PROBLEM TO WORK ON>
Could you set down the full listing, unchanged?

****************************************

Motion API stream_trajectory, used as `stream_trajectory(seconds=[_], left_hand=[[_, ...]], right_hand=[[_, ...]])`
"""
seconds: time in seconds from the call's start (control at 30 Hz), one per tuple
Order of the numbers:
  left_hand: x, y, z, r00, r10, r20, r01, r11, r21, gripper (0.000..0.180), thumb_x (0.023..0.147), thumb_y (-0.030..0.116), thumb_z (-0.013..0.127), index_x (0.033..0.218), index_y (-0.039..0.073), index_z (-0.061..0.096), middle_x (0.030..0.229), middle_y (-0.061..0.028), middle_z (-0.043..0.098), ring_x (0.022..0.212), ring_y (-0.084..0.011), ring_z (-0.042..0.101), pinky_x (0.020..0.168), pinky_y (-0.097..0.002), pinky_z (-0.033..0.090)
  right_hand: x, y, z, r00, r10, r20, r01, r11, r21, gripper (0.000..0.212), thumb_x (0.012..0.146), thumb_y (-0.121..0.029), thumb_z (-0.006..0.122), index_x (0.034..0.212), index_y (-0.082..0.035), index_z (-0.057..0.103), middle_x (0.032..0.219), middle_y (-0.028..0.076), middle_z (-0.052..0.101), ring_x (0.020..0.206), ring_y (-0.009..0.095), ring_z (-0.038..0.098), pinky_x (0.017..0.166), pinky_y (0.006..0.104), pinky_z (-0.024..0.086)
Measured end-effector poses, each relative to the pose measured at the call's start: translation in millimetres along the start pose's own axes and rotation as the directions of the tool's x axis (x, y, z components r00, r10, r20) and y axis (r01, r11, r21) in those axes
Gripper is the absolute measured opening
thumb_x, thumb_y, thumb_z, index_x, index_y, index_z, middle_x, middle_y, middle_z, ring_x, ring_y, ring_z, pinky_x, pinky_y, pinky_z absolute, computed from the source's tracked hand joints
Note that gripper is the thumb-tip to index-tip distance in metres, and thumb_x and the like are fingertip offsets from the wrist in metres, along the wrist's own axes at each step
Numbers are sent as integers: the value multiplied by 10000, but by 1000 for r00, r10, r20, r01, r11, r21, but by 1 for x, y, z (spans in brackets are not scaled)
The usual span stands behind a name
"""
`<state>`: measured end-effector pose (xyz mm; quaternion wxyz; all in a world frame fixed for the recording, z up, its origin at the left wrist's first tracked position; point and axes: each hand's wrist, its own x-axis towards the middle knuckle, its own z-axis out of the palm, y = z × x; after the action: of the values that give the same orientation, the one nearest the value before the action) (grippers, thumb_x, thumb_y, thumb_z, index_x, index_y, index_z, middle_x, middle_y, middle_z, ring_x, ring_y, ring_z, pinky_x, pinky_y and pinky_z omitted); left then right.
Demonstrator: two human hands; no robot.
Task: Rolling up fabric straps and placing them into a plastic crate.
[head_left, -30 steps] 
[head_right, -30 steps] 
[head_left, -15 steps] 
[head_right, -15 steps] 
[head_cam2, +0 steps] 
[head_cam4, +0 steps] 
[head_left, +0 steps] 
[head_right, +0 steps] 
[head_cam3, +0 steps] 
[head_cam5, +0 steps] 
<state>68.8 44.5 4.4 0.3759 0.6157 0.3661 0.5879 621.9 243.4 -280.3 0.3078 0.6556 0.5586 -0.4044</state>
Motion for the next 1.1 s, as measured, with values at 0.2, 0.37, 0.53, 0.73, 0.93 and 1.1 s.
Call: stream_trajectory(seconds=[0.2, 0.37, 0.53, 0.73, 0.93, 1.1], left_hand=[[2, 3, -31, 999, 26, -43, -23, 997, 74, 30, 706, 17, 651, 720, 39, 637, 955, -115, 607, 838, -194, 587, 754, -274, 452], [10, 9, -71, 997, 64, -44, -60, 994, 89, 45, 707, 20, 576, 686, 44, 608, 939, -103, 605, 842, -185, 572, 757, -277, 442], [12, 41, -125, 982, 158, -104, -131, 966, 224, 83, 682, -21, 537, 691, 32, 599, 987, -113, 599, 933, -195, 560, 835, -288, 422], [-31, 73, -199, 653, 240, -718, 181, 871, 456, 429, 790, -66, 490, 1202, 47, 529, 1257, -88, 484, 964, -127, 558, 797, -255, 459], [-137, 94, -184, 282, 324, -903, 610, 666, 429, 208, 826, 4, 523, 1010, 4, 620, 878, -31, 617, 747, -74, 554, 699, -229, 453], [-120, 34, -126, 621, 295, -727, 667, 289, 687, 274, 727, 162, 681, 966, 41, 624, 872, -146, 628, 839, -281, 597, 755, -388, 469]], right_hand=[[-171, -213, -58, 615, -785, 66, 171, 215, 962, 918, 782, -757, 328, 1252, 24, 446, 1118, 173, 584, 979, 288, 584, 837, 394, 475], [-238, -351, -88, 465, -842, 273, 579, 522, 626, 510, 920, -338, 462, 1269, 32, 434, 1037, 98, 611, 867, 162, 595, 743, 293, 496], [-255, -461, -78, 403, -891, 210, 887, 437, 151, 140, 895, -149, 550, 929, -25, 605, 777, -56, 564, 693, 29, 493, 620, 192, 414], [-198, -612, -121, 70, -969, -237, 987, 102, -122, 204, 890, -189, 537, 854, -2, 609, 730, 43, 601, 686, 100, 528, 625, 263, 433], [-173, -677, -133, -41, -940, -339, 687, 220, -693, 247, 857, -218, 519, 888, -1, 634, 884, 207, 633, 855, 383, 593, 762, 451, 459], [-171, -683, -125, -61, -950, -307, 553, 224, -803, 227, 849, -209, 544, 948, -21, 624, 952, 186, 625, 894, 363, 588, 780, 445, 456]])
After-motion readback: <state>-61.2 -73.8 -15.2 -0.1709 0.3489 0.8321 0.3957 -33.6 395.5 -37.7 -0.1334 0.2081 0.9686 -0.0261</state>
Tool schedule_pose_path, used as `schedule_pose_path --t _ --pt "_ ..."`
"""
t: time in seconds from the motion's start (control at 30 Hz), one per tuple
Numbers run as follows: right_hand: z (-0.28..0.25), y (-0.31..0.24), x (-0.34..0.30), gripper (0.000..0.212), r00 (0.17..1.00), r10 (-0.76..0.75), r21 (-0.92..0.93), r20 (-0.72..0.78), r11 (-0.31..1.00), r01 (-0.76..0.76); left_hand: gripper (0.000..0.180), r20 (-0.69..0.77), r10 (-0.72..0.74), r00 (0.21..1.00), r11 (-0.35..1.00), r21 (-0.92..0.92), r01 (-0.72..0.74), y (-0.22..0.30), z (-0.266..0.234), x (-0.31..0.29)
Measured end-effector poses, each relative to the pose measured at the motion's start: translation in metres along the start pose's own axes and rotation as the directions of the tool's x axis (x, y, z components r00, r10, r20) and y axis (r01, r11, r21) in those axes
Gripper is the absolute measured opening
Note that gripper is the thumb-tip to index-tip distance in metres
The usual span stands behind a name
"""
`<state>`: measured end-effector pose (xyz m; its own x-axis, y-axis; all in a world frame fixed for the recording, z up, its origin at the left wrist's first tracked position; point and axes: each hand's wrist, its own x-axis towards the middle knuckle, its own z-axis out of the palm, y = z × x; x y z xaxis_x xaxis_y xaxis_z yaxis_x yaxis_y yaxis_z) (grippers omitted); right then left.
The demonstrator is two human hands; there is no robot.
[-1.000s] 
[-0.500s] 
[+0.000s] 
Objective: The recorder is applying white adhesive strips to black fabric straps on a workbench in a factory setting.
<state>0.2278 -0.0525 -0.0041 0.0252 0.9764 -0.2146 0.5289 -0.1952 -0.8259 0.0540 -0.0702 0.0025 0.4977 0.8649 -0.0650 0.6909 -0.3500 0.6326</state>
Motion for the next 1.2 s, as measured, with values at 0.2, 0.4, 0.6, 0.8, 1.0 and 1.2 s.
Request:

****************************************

RESPONSE AREA>
Motion API stream_trajectory, used as `stream_trajectory(seconds=[_], left_hand=[[_, ...]], right_hand=[[_, ...]])`
"""
seconds: time in seconds from the call's start (control at 30 Hz), one per tuple
Order of the numbers:
  left_hand: x, y, z, r00, r10, r20, r01, r11, r21, gripper (0.000..0.180), thumb_x (0.023..0.147), thumb_y (-0.030..0.116), thumb_z (-0.013..0.127), index_x (0.033..0.218), index_y (-0.039..0.073), index_z (-0.061..0.096), middle_x (0.030..0.229), middle_y (-0.061..0.028), middle_z (-0.043..0.098), ring_x (0.022..0.212), ring_y (-0.084..0.011), ring_z (-0.042..0.101), pinky_x (0.020..0.168), pinky_y (-0.097..0.002), pinky_z (-0.033..0.090)
  right_hand: x, y, z, r00, r10, r20, r01, r11, r21, gripper (0.000..0.212), thumb_x (0.012..0.146), thumb_y (-0.121..0.029), thumb_z (-0.006..0.122), index_x (0.034..0.212), index_y (-0.082..0.035), index_z (-0.057..0.103), middle_x (0.032..0.219), middle_y (-0.028..0.076), middle_z (-0.052..0.101), ring_x (0.020..0.206), ring_y (-0.009..0.095), ring_z (-0.038..0.098), pinky_x (0.017..0.166), pinky_y (0.006..0.104), pinky_z (-0.024..0.086)
Measured end-effector poses, each relative to the pose measured at the call's start: translation in millimetres along the start pose's own axes and rotation as the directions of the tool's x axis (x, y, z components r00, r10, r20) and y axis (r01, r11, r21) in those axes
Gripper is the absolute measured opening
thumb_x, thumb_y, thumb_z, index_x, index_y, index_z, middle_x, middle_y, middle_z, ring_x, ring_y, ring_z, pinky_x, pinky_y, pinky_z absolute, computed from the source's tracked hand joints
Note that gripper is the thumb-tip to index-tip distance in metres, and thumb_x and the like are fingertip offsets from the wrist in metres, along the wrist's own axes at each step
Numbers are sent as integers: the value multiplied by 10000, but by 1000 for r00, r10, r20, r01, r11, r21, but by 1 for x, y, z (spans in brackets are not scaled)
The usual span stands behind a name
"""
`<state>`: measured end-effector pose (xyz mm; quaternion wxyz; all in a world frame fixed for the recording, z up, its origin at the left wrist's first tracked position; point and axes: each hand's wrist, its own x-axis towards the middle knuckle, its own z-axis out of the palm, y = z × x; after the action: of the values that give the same orientation, the one nearest the value before the action) (grippers, thumb_x, thumb_y, thumb_z, index_x, index_y, index_z, middle_x, middle_y, middle_z, ring_x, ring_y, ring_z, pinky_x, pinky_y and pinky_z omitted); left then right.
Demonstrator: two human hands; no robot.
Task: Rolling up fabric straps and placing them into a plastic crate.
[head_left, -30 steps] 
[head_right, -30 steps] 
[head_left, -15 steps] 
[head_right, -15 steps] 
[head_cam2, +0 steps] 
[head_cam4, +0 steps] 
[head_left, +0 steps] 
[head_right, +0 steps] 
[head_cam3, +0 steps] 
[head_cam5, +0 steps] 
<state>68.8 44.5 4.4 0.3759 0.6157 0.3661 0.5879 621.9 243.4 -280.3 0.3078 0.6556 0.5586 -0.4044</state>
Motion for the next 1.1 s, as measured, with values at 0.2, 0.37, 0.53, 0.73, 0.93 and 1.1 s.
Call: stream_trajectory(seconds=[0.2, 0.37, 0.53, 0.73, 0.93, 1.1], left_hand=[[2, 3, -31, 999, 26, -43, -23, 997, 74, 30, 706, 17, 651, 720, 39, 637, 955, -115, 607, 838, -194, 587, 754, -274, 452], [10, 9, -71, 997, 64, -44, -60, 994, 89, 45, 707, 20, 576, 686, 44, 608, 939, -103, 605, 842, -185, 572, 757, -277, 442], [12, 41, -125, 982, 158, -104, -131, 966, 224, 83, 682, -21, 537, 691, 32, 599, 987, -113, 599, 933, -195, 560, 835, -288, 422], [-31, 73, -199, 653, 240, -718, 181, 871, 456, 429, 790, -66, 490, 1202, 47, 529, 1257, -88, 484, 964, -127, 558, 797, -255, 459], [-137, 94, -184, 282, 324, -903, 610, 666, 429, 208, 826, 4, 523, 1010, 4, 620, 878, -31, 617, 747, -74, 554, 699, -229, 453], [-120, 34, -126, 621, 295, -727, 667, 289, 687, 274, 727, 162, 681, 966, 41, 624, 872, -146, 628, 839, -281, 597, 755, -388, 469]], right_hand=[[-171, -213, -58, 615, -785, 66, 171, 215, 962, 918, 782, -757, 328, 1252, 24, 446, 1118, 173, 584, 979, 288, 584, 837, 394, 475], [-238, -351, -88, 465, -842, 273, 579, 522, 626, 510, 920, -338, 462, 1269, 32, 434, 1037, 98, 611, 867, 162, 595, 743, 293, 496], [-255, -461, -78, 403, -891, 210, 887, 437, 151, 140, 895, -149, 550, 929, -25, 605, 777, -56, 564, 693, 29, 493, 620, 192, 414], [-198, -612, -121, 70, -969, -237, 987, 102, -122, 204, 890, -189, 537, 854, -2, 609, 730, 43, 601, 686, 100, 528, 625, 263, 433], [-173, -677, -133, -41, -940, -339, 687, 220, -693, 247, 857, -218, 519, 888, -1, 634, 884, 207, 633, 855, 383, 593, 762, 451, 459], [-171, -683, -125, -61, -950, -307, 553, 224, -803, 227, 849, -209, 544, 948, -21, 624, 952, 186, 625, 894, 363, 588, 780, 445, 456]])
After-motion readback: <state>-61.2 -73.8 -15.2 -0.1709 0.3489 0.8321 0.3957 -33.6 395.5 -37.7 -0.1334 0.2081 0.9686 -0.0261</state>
Tool schedule_pose_path, used as `schedule_pose_path --t _ --pt "_ ..."`
"""
t: time in seconds from the motion's start (control at 30 Hz), one per tuple
Numbers run as follows: right_hand: z (-0.28..0.25), y (-0.31..0.24), x (-0.34..0.30), gripper (0.000..0.212), r00 (0.17..1.00), r10 (-0.76..0.75), r21 (-0.92..0.93), r20 (-0.72..0.78), r11 (-0.31..1.00), r01 (-0.76..0.76); left_hand: gripper (0.000..0.180), r20 (-0.69..0.77), r10 (-0.72..0.74), r00 (0.21..1.00), r11 (-0.35..1.00), r21 (-0.92..0.92), r01 (-0.72..0.74), y (-0.22..0.30), z (-0.266..0.234), x (-0.31..0.29)
Measured end-effector poses, each relative to the pose measured at the motion's start: translation in metres along the start pose's own axes and rotation as the directions of the tool's x axis (x, y, z components r00, r10, r20) and y axis (r01, r11, r21) in those axes
Gripper is the absolute measured opening
Note that gripper is the thumb-tip to index-tip distance in metres
The usual span stands behind a name
"""
`<state>`: measured end-effector pose (xyz m; its own x-axis, y-axis; all in a world frame fixed for the recording, z up, its origin at the left wrist's first tracked position; point and axes: each hand's wrist, its own x-axis towards the middle knuckle, its own z-axis out of the palm, y = z × x; x y z xaxis_x xaxis_y xaxis_z yaxis_x yaxis_y yaxis_z) (grippers omitted); right then left.
The demonstrator is two human hands; there is no robot.
[-1.000s] 
[-0.500s] 
[+0.000s] 
Objective: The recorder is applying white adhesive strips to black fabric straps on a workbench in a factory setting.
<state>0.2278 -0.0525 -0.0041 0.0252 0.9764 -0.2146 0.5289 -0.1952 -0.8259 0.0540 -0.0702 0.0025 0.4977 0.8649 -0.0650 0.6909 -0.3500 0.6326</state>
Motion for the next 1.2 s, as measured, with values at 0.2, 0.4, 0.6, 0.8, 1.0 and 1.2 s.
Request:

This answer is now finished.